Dans la lutte entre les chrétiens de Terre sainte et les musulmans conduits par Nûr ad-Dîn, puis Saladin, Renaud de Châtillon, prince d'Antioche puis seigneur d'Outre-Jourdain, un nouveau venu, est un "héros" paradoxal. Sa méconnaissance d'un Orient complexe et sa brutalité lui aliènent des soutiens habituels. Prisonnier dans Alep pendant quinze ans, il rumine sa haine de l'Islam. Libéré, devenu conseiller du prince, maître des grandes routes commerciales, il pousse la hardiesse jusqu'à lancer une expédition terrestre et navale contre La Mecque. L'émotion, dans le monde musulman, est profonde et durable. Artisan de l'élection de Guy de Lusignan, un homme neuf lui aussi, comme roi de Jérusalem, il le pousse à en découdre avec Saladin. Au soir de la bataille de Hattîn, le 4 juillet 1187, le sultan l'exécute de sa main.

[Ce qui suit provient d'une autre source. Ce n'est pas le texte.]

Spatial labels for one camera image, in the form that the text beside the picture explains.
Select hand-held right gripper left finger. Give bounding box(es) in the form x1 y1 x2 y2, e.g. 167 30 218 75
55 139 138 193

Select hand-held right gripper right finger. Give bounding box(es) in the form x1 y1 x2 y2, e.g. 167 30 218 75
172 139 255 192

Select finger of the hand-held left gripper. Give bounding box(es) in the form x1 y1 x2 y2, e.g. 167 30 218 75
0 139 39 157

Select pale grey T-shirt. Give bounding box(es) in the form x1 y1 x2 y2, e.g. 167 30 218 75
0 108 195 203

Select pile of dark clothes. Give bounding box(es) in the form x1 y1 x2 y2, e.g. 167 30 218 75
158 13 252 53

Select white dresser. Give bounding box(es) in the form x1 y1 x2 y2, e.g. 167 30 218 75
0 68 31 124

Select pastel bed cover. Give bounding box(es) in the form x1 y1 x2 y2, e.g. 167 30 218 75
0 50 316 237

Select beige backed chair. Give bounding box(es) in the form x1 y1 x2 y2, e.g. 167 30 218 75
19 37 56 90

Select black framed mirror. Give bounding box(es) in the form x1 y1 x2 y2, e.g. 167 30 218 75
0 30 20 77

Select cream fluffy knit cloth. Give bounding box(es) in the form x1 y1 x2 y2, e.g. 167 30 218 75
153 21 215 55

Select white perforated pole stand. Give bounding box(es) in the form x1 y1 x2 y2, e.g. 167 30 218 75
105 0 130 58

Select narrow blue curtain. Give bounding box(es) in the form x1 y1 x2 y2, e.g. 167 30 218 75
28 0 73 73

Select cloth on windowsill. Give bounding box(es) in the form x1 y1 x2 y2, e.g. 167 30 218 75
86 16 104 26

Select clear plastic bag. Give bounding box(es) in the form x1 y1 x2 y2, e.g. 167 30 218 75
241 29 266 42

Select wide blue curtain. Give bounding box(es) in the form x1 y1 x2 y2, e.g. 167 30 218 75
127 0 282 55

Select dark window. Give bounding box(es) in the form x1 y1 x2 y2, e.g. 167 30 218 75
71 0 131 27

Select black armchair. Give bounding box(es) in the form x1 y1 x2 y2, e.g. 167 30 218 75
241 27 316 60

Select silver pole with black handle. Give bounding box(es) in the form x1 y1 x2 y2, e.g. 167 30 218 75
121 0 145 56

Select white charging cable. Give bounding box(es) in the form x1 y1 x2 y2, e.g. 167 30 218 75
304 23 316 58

Les chroniques décrivent un cadet de famille venu du Gâtinais tenter ses chances en Orient. Par deux fois, il épouse une « héritière » ? un moyen d'ascension sociale fort commun au XIIe siècle ?, au nom de qui il exerce un pouvoir considérable. Elles évoquent aussi un homme brave entre tous, téméraire, exalté, qui incarne à la perfection l'idéal de chevalerie imaginé par Bernard de Clairvaux : "S'il meurt, c'est pour son bien, s'il tue, c'est pour le Christ". Bien des contemporains l'ont perçu ainsi. Il importait de dégager de cette figure emblématique ce qu'elle pouvait recéler d'exemplarité, mais aussi de fanatisme, voire de germes pervers.

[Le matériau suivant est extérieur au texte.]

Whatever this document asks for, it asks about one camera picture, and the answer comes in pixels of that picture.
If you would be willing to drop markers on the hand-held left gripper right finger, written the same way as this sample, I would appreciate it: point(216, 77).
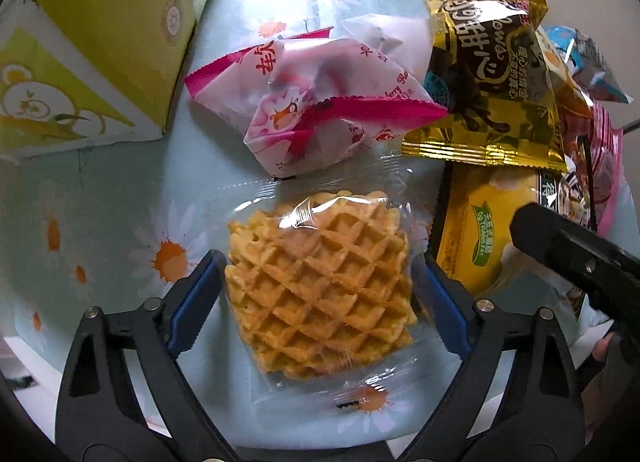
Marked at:
point(441, 292)

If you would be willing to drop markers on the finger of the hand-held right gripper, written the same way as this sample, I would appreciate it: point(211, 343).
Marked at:
point(560, 242)
point(617, 309)

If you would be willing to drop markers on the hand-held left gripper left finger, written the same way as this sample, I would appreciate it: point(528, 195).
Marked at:
point(197, 292)

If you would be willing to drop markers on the yellow snack packet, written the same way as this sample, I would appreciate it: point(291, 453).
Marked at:
point(475, 232)

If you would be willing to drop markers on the waffle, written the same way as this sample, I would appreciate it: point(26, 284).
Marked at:
point(320, 282)

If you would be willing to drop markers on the blue and white snack packet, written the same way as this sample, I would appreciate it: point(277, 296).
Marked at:
point(585, 62)

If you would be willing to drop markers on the pink and white snack packet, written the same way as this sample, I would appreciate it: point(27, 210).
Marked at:
point(300, 92)

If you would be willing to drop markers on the yellow-green cardboard box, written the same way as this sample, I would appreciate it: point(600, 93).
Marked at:
point(100, 32)

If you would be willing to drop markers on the pink printed snack packet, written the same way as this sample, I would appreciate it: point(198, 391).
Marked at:
point(600, 167)

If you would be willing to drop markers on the daisy print bed sheet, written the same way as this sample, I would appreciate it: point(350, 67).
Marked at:
point(100, 202)

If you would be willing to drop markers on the orange snack packet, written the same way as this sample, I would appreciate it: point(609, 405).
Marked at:
point(565, 87)

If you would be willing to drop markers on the gold and brown snack packet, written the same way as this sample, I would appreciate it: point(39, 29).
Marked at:
point(480, 67)

Fort d'une connaissance intime des sources occidentales comme orientales, Pierre Aubé scrute avec acuité, mais sans complaisance, les traces d'un croisé trop méconnu, dont la mort coïncide avec celle d'un rêve démesuré.

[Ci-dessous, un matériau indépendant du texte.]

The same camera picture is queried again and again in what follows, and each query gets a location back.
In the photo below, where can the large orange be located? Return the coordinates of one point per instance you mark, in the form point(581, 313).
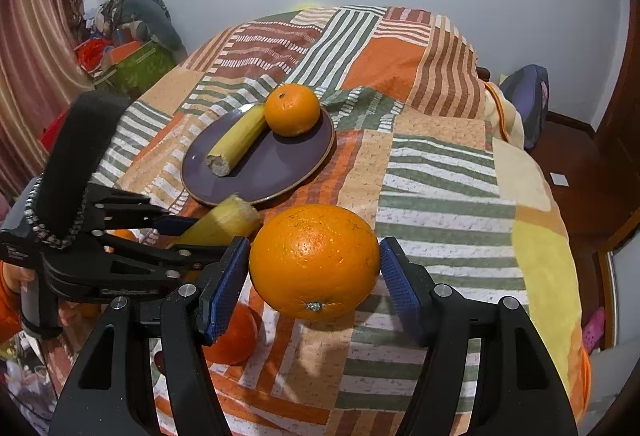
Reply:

Professeur d'histoire médiévale à Rouen pendant trente ans, Pierre Aubé est l'auteur d'ouvrages constamment réédités et traduits en plusieurs langues, parmi lesquels : Godefroy de Bouillon (Fayard, 1985), Thomas Becket (Fayard, 1988), Les Empires normands d'Orient (Perrin, 2006). Pour sa monumentale biographie de Bernard de Clairvaux (Fayard, 2003), l'Académie française lui a décerné le prix de la biographie historique. En 2007, Pierre Aubé a signé, aux éditions Fayard, Un Croisé contre Saladin : Renaud de Châtillon.